Setelah lulus dari SD, aku melanjutkan ke SMP Negeri 81 Jakarta. Hari berlalu dengan
cepat tanpanya, bagai ruang hampa yang memohon untuk diisi oksigen. Tidak ada hal berarti
yang terjadi selain Aku yang berusaha untuk mencari teman dan bersosialisasi. Ujian
Nasional kulalui tanpa masalah, kuraih NEM 34,3 dan aku mendaftarkan diri ke SMA
Negeri 67 Jakarta.
Juli, akhirnya pengumuman PPDB pun tiba dan Aku berhasil masuk ke SMA Negeri 67
Jakarta. Meskipun bukan pilihan pertama, namun Aku bersyukur bisa masuk SMA Negeri.
Singkat cerita, sekarang Aku telah ada di kelas 12, di penghujung kehidupan SMA dan
jembatan untuk meraih kuliah di Universitas Negeri. Banyak yang telah kulalui untuk bisa
ada di posisiku saat ini, dan aku masih menantikan banyak hal yang nanti akan kulalui
kedepannya. Harapanku adalah bisa masuk Universitas Indonesia, jurusan Teknik Mesin,
atau Geologi. Atau bisa mendapat beasiswa kuliah di Jepang, aku rindu sekali negara itu.
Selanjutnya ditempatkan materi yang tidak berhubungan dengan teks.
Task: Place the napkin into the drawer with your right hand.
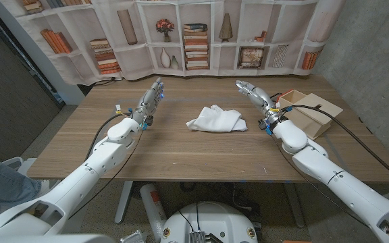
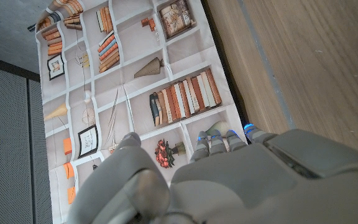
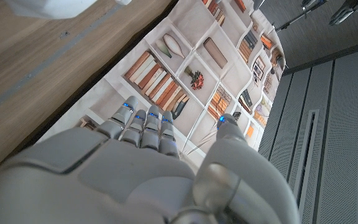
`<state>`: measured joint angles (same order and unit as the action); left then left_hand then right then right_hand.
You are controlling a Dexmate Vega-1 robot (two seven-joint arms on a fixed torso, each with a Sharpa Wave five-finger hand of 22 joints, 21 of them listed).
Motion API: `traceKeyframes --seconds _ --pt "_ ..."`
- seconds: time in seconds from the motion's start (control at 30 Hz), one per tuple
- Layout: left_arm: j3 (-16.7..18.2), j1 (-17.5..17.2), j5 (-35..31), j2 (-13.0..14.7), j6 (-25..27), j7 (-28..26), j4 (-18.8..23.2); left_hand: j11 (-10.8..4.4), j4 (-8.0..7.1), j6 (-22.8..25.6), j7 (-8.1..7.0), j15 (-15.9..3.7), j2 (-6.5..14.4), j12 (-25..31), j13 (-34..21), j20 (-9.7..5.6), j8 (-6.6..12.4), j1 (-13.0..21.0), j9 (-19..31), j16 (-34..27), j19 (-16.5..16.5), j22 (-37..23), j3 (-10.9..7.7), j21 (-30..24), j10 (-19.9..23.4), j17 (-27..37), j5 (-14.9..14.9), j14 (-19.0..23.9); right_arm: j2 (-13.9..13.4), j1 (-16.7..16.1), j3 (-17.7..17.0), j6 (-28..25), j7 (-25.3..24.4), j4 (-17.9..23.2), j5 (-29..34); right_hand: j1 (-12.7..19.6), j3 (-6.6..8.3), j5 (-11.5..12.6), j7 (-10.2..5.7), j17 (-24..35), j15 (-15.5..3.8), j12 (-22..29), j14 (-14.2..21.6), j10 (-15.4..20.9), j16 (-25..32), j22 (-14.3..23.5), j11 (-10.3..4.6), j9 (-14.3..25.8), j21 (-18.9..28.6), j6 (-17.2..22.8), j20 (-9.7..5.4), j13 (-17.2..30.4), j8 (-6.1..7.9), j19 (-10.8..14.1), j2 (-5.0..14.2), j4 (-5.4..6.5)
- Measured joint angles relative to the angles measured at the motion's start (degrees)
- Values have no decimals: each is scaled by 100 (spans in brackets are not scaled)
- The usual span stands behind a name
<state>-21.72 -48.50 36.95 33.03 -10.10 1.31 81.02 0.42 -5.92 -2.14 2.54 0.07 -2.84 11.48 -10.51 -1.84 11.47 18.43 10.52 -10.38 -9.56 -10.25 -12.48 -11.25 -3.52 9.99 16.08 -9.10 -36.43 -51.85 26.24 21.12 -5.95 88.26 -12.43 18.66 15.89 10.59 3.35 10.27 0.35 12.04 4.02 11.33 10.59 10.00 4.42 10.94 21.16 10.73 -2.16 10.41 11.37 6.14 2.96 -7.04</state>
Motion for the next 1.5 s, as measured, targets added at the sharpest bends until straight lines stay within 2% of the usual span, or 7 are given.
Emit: traceKeyframes --seconds 0.23,0.7,0.8,1.0,1.03,1.13,1.5 --pt "-7 -1 1 -2 -6 12 0 -22 0 0 0 0 22 0 0 0 0 22 0 0 0 0 0 0 22 0 0 0 -57 1 29 -37 0 47 104 22 -24 0 -148 0 -6 -73 -147 -182 -22 0 -40 0 -66 -149 -10 0 -45 -48 22 -24" --pt "-15 -21 5 -21 -9 -14 4 -22 16 0 0 25 46 0 0 0 0 46 0 0 0 0 16 -22 22 0 0 25 -137 52 86 -96 50 77 271 121 -48 0 -408 -15 51 -106 -159 -505 -22 0 -153 13 -127 -453 12 3 -100 -25 44 -48" --pt "-15 -21 6 -21 -9 -29 4 -33 16 -1 0 5 45 0 0 0 0 45 0 0 0 0 16 -22 33 0 0 46 -154 62 100 -96 50 88 271 123 -48 0 -421 -15 99 -106 -126 -567 -22 0 -152 13 -167 -526 51 14 -101 18 43 -48" --pt "-15 -21 5 -21 14 -61 4 -53 16 30 -31 25 45 0 0 0 0 45 0 0 0 0 16 -22 52 0 -25 66 -183 79 120 -96 50 110 271 239 -30 0 -503 -15 159 -130 -65 -742 -21 0 -251 12 -201 -832 73 14 -142 119 68 -66" --pt "-18 -33 5 -21 25 -66 39 -53 16 30 -31 24 45 0 0 0 0 45 0 0 0 0 16 -22 52 0 -25 66 -192 84 129 -159 61 113 492 238 -25 0 -506 -15 162 -130 -67 -783 -22 0 -266 12 -211 -880 73 14 -142 120 66 -90" --pt "-20 -33 4 -19 48 -73 39 -53 16 30 -31 24 45 0 0 0 0 45 0 0 0 0 16 -22 52 0 -25 66 -207 96 144 -173 59 116 537 302 -31 0 -526 -15 215 -130 -118 -874 -21 0 -294 12 -233 -963 97 -2 -141 143 75 -112" --pt "-42 5 -14 -17 105 -85 40 -52 16 30 -31 24 45 0 0 31 0 45 0 0 -31 0 16 -22 52 0 -25 66 -298 118 181 -258 30 195 762 471 17 0 -563 -14 407 -130 -163 -933 -21 0 -296 12 -319 -949 207 9 -98 170 42 -159"
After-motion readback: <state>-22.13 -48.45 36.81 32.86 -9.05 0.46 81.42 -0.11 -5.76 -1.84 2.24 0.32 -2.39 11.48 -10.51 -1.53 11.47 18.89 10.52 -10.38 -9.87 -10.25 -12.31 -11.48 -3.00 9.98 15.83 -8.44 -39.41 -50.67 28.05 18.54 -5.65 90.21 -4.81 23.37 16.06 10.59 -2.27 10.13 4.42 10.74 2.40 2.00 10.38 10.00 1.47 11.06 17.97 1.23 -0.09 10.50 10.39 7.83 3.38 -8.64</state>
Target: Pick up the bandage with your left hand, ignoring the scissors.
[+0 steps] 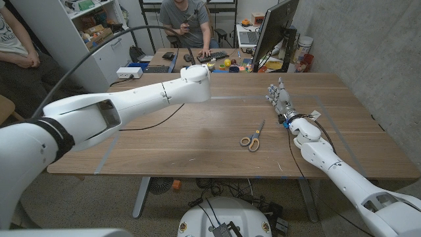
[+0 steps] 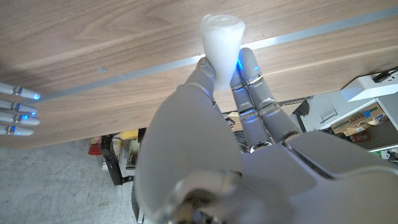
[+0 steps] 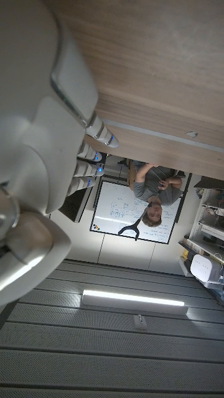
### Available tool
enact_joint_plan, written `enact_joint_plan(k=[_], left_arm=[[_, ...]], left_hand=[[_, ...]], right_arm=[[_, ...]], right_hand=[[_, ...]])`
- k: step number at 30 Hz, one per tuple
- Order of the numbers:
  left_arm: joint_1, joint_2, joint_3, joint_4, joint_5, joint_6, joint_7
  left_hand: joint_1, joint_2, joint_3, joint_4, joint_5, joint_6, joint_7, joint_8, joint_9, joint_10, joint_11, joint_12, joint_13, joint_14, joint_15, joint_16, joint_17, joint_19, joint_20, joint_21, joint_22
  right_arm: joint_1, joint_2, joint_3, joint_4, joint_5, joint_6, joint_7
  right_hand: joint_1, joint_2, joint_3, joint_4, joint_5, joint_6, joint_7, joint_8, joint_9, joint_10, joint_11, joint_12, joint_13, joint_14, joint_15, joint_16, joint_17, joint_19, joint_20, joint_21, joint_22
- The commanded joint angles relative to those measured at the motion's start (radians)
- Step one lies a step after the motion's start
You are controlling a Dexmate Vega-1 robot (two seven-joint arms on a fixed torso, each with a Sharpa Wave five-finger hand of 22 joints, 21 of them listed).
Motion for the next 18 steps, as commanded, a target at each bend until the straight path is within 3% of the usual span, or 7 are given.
enact_joint_plan(k=[1,4,8,18], left_arm=[[0.083,0.01,-0.182,-0.141,0.78,0.054,-0.637],[0.069,-0.006,-0.175,-0.117,0.931,0.054,-0.764],[0.05,-0.014,-0.171,-0.11,1.037,0.054,-0.853],[0.129,-0.073,-0.293,-0.088,1.192,-0.06,-0.922]], left_hand=[[0.012,-0.004,-0.007,0.0,0.003,0.011,0.004,-0.007,-0.007,0.008,-0.004,0.007,-0.003,0.106,-0.248,-0.005,0.007,-0.008,-0.066,0.012,0.005],[0.008,-0.003,-0.01,0.003,0.003,0.007,0.001,-0.013,-0.015,0.001,0.0,0.007,-0.002,0.108,-0.248,-0.011,0.01,-0.014,-0.067,0.019,0.004],[0.007,-0.003,-0.012,0.005,0.003,-0.001,-0.003,-0.015,-0.014,-0.004,0.0,0.008,-0.003,0.105,-0.247,-0.019,0.016,-0.022,-0.067,0.028,0.002],[0.006,-0.002,-0.014,0.006,0.003,-0.001,-0.004,-0.018,-0.02,-0.004,0.0,0.009,-0.01,0.106,-0.247,-0.029,0.028,-0.03,-0.066,0.041,-0.004]], right_arm=[[-0.003,-0.007,-0.015,-0.017,-0.014,-0.005,0.018],[-0.007,-0.011,-0.014,-0.023,-0.013,-0.008,0.016],[-0.011,-0.014,-0.013,-0.025,-0.013,-0.007,0.016],[-0.012,-0.013,-0.014,-0.021,-0.017,-0.006,0.012]], right_hand=[[0.002,0.024,-0.008,0.001,0.007,-0.005,-0.009,-0.003,0.004,-0.003,-0.004,-0.002,0.006,-0.004,-0.007,-0.001,0.002,-0.001,0.007,-0.004,0.003],[0.002,0.024,-0.008,0.001,0.007,-0.006,-0.009,-0.004,0.004,-0.003,-0.005,-0.002,0.006,-0.004,-0.007,-0.001,0.002,-0.001,0.007,-0.004,0.003],[0.002,0.024,-0.008,0.001,0.007,-0.006,-0.009,-0.003,0.004,-0.003,-0.004,-0.002,0.006,-0.004,-0.007,-0.001,0.002,-0.001,0.008,-0.005,0.003],[0.002,0.024,-0.009,0.001,0.007,-0.005,-0.009,-0.003,0.004,-0.003,-0.003,-0.002,0.006,-0.005,-0.007,-0.001,0.002,-0.001,0.008,-0.006,0.003]])
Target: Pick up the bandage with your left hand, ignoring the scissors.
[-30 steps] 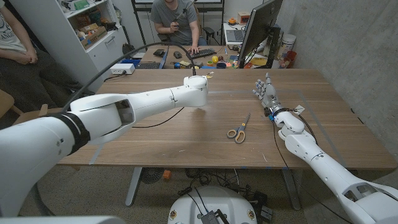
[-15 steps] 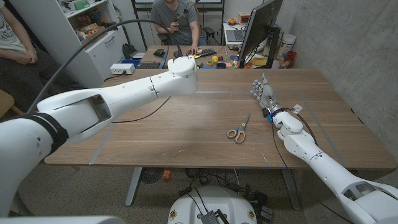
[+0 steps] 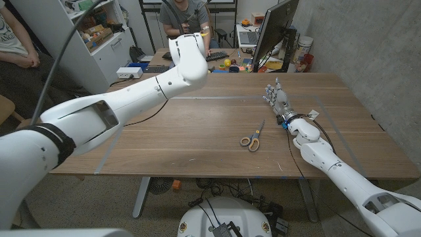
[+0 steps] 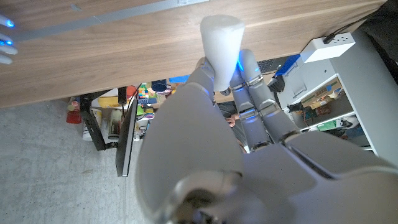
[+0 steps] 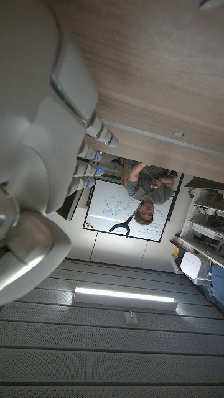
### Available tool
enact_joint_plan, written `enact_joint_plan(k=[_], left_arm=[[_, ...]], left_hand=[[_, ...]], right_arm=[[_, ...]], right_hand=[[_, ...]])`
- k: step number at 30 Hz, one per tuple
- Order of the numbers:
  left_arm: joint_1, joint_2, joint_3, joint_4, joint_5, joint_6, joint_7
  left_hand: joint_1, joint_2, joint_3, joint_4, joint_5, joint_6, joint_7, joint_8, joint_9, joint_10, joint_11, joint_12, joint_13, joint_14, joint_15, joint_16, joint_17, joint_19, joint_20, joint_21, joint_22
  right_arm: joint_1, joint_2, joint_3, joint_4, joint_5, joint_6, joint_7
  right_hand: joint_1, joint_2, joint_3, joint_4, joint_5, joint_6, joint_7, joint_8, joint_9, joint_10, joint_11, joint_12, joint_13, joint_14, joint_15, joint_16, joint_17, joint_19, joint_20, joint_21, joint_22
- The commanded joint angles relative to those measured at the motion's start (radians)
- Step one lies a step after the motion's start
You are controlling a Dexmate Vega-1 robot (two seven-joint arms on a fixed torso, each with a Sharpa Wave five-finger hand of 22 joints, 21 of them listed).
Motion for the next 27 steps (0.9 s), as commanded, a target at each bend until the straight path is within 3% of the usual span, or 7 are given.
enact_joint_plan(k=[1,15,27], left_arm=[[0.081,-0.07,-0.135,0.024,0.315,-0.116,-0.19],[0.208,-0.207,-0.344,0.056,0.432,-0.321,-0.171],[0.273,-0.277,-0.436,0.062,0.49,-0.412,-0.164]], left_hand=[[0.005,-0.001,-0.002,0.003,0.004,-0.001,-0.004,-0.003,0.0,-0.005,0.003,0.01,0.0,0.103,-0.244,-0.008,0.009,-0.003,-0.068,0.009,-0.003],[0.004,-0.001,-0.002,0.003,0.004,-0.003,-0.005,-0.002,0.001,-0.006,0.001,0.011,-0.006,0.107,-0.244,-0.016,0.022,-0.01,-0.069,0.016,-0.017],[0.003,-0.001,-0.002,0.003,0.004,-0.003,-0.001,-0.003,-0.001,-0.009,0.003,0.015,-0.006,0.108,-0.244,-0.027,0.034,-0.017,-0.067,0.019,-0.033]], right_arm=[[-0.003,-0.001,-0.003,-0.001,-0.005,-0.005,-0.004],[0.015,0.011,-0.014,0.018,-0.014,-0.011,-0.006],[0.014,0.009,-0.012,0.021,-0.018,-0.005,-0.01]], right_hand=[[0.003,0.024,-0.004,0.005,0.007,0.0,-0.003,-0.003,0.004,0.0,0.0,-0.002,0.006,-0.005,-0.007,-0.001,0.002,-0.001,0.008,-0.002,0.003],[0.003,0.025,-0.005,0.005,0.008,0.0,-0.003,-0.003,0.004,0.0,0.0,-0.003,0.006,-0.005,-0.007,-0.001,0.002,-0.001,0.007,-0.004,0.003],[0.004,0.026,-0.005,0.005,0.008,-0.002,-0.003,-0.004,0.004,0.0,0.0,-0.002,0.006,-0.005,-0.006,-0.001,0.002,-0.001,0.007,-0.005,0.003]])
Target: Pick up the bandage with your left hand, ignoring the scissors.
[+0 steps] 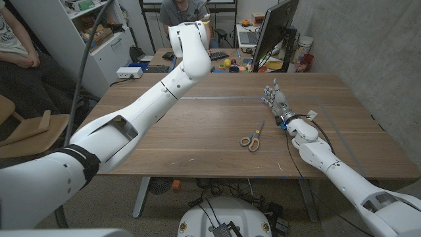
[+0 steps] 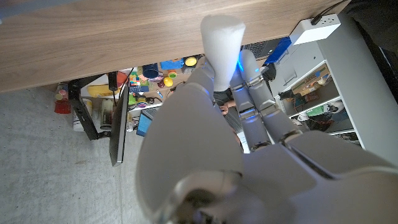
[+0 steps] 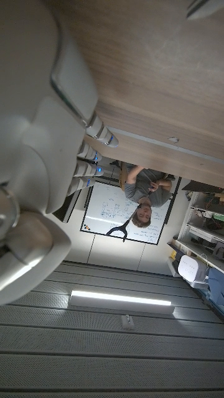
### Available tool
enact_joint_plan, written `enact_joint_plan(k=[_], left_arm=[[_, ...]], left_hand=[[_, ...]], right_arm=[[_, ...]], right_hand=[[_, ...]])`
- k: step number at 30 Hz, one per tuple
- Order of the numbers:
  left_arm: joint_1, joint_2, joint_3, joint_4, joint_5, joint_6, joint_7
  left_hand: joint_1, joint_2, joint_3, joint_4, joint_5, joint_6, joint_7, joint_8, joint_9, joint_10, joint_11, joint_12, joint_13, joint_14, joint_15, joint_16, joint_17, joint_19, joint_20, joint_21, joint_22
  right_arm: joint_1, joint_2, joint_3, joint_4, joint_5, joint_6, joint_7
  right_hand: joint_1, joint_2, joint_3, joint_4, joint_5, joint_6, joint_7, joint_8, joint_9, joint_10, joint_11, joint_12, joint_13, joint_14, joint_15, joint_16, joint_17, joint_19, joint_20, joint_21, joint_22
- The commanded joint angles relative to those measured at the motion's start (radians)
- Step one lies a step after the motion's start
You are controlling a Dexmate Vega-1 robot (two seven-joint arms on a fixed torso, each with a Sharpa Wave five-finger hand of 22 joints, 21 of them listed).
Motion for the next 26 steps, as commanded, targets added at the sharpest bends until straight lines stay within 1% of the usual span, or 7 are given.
enact_joint_plan(k=[1,6,12,14,18,26], left_arm=[[0.065,-0.077,-0.1,0.014,0.077,-0.103,-0.003],[0.068,-0.102,-0.115,0.029,0.102,-0.133,-0.016],[0.076,-0.122,-0.125,0.045,0.117,-0.156,-0.013],[0.082,-0.124,-0.131,0.041,0.109,-0.163,-0.003],[0.086,-0.132,-0.132,0.058,0.121,-0.166,-0.008],[0.093,-0.137,-0.143,0.058,0.13,-0.176,-0.015]], left_hand=[[0.003,-0.001,-0.002,0.003,0.004,0.001,0.003,-0.003,0.001,-0.001,0.004,0.007,0.003,0.104,-0.247,-0.004,0.006,-0.007,-0.067,0.003,-0.004],[0.01,-0.002,-0.001,-0.002,0.005,0.006,0.001,-0.001,0.0,-0.003,-0.002,0.01,0.006,0.105,-0.247,-0.008,0.011,-0.012,-0.065,0.007,-0.01],[0.009,-0.004,-0.002,-0.001,0.005,0.01,0.001,-0.001,-0.003,-0.002,-0.002,0.011,0.004,0.109,-0.246,-0.01,0.017,-0.013,-0.065,0.01,-0.016],[0.009,-0.004,-0.002,-0.001,0.005,0.009,0.001,-0.001,-0.002,-0.003,-0.002,0.012,0.004,0.11,-0.246,-0.012,0.02,-0.013,-0.066,0.013,-0.02],[0.01,-0.004,-0.001,-0.002,0.005,0.01,0.0,0.001,-0.002,-0.001,0.0,0.012,-0.001,0.111,-0.246,-0.017,0.025,-0.014,-0.065,0.018,-0.026],[0.009,-0.004,-0.001,0.0,0.005,0.007,-0.001,-0.001,-0.004,-0.001,-0.002,0.015,-0.001,0.113,-0.247,-0.023,0.033,-0.017,-0.067,0.023,-0.038]], right_arm=[[0.001,0.001,0.0,0.005,-0.005,0.005,-0.006],[0.005,0.005,-0.001,0.022,-0.014,0.036,0.007],[-0.004,0.0,0.004,0.012,-0.009,0.026,-0.003],[-0.004,0.0,0.005,0.012,-0.008,0.026,-0.004],[-0.005,0.0,0.007,0.011,-0.008,0.031,-0.004],[-0.007,-0.003,0.008,0.004,-0.009,0.025,-0.011]], right_hand=[[0.004,0.026,-0.005,0.005,0.008,-0.002,-0.003,-0.004,0.004,0.0,0.001,-0.002,0.006,-0.005,-0.006,-0.001,0.002,0.0,0.007,-0.001,0.004],[0.005,0.027,-0.004,0.004,0.008,-0.003,-0.003,-0.004,0.004,-0.004,0.001,-0.004,0.005,-0.009,-0.006,-0.002,0.002,-0.001,0.007,-0.002,0.004],[0.004,0.026,-0.005,0.005,0.008,-0.006,-0.008,-0.005,0.004,-0.008,0.001,-0.005,0.005,-0.012,-0.004,-0.003,0.002,-0.002,0.007,-0.003,0.004],[0.004,0.026,-0.005,0.005,0.008,-0.006,-0.008,-0.005,0.004,-0.008,0.002,-0.005,0.005,-0.012,-0.005,-0.003,0.002,-0.003,0.007,-0.003,0.004],[0.004,0.026,-0.006,0.005,0.008,-0.007,-0.008,-0.006,0.004,-0.008,0.002,-0.005,0.005,-0.012,-0.004,-0.003,0.002,-0.003,0.008,-0.004,0.004],[0.003,0.026,-0.007,0.005,0.008,-0.008,-0.008,-0.006,0.004,-0.009,0.003,-0.005,0.005,-0.013,-0.004,-0.003,0.002,-0.003,0.007,-0.004,0.004]])
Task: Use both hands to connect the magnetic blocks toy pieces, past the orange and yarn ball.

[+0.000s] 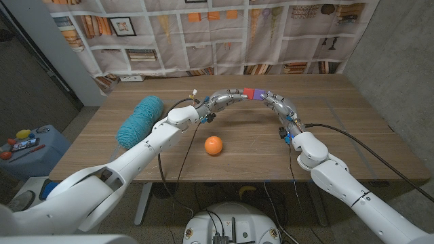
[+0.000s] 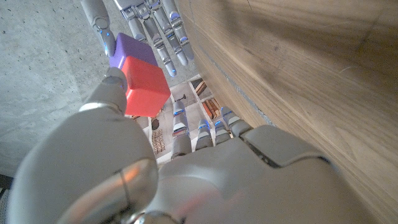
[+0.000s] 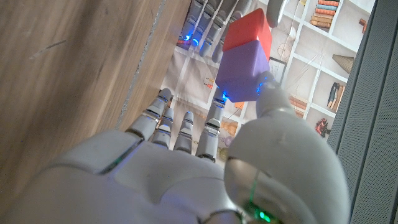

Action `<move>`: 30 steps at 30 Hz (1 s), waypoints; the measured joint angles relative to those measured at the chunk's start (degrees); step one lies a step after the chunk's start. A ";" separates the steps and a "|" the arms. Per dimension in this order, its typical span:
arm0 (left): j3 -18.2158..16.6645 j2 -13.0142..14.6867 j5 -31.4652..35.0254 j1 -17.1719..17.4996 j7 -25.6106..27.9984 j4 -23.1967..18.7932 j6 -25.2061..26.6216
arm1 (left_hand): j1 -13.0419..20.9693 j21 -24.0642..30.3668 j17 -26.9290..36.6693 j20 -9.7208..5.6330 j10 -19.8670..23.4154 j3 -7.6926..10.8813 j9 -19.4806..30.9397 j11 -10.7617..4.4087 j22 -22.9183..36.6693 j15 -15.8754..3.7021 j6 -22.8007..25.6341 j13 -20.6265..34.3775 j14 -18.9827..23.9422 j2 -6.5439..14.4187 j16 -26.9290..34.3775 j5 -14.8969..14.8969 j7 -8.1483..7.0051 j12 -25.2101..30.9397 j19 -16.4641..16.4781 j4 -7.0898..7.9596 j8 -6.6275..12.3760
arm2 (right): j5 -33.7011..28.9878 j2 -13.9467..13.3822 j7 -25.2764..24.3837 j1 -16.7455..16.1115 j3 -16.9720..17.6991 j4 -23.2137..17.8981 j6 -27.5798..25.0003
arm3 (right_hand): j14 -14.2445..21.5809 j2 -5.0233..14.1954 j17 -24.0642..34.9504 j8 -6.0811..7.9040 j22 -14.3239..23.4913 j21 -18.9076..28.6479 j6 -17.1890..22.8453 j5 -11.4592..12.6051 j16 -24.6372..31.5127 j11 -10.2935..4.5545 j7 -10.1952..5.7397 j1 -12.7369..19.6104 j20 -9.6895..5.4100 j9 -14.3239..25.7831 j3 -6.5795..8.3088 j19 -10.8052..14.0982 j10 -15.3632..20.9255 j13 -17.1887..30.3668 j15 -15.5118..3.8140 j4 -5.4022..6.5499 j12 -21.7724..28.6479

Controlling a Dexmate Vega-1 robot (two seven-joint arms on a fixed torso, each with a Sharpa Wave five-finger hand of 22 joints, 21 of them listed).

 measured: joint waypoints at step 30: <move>-2.25 1.42 -2.13 -0.26 -1.10 -0.35 -1.00 | -2.76 -0.35 0.00 1.42 -4.19 -0.94 -0.27 1.71 0.00 2.01 -5.54 0.14 -4.06 0.00 0.00 -0.22 1.00 -0.22 -5.21 0.93 0.00 | -0.22 -1.34 0.31 0.58 0.96 -0.08 -0.83 | 0.00 0.00 -0.01 0.00 0.04 0.00 -0.02 0.18 -0.20 0.00 -0.02 0.00 0.00 -0.29 -0.23 0.00 0.00 0.00 0.00 -0.23 0.00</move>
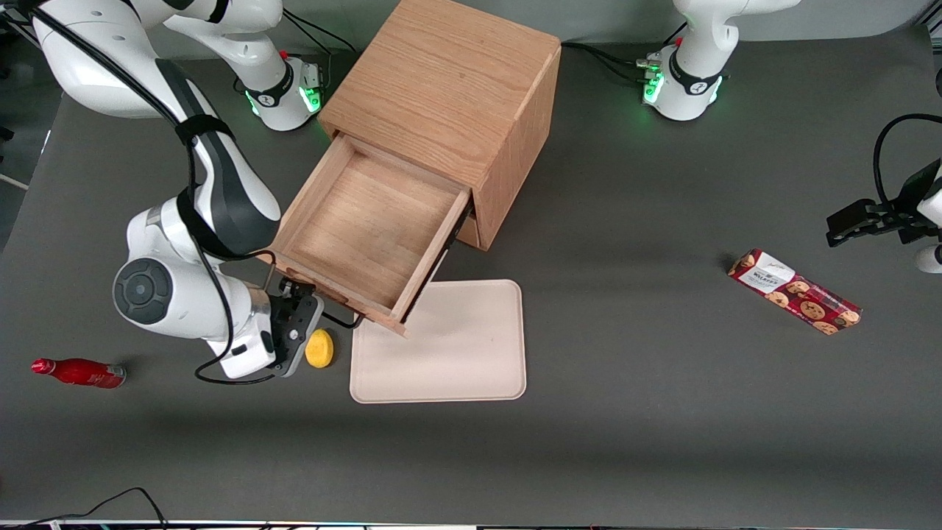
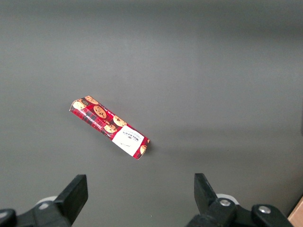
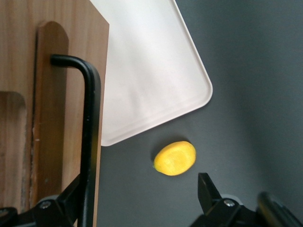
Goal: Open upper drawer
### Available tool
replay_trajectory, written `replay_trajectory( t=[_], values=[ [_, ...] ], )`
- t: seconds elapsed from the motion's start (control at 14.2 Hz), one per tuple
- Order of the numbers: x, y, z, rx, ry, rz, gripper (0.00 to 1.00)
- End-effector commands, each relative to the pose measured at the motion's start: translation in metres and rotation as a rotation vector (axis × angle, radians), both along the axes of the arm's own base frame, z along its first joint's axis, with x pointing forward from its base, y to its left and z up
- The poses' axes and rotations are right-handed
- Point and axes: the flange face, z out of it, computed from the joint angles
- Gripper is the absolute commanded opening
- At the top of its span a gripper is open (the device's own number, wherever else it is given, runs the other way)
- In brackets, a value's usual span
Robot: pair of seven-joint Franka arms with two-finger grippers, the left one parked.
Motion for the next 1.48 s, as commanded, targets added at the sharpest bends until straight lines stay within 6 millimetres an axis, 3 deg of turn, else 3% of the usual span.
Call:
replay_trajectory(
  t=[0.0,0.21,1.06,1.2,1.41],
  values=[
    [0.029,-0.038,0.015,-0.016,-0.085,0.019,1.00],
    [0.024,-0.027,0.023,0.003,-0.070,-0.013,1.00],
    [0.010,-0.022,0.045,-0.022,-0.016,-0.118,1.00],
    [0.005,-0.021,0.056,-0.033,-0.007,-0.156,1.00],
    [-0.016,-0.020,0.101,-0.072,0.013,-0.292,1.00]
  ],
)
Untuk saat ini aku hanya bisa berusaha dan berdoa, namun tetap berserah diri kepada Tuhan
Yang Maha Esa apapun kehendaknya aku berharap yang terbaik. “Belajar dari masa lalu,
hidup untuk hari ini, dan berharap untuk hari esok agar lebih baik lagi.” Itulah yang
membuatku tetap maju sampai sekarang.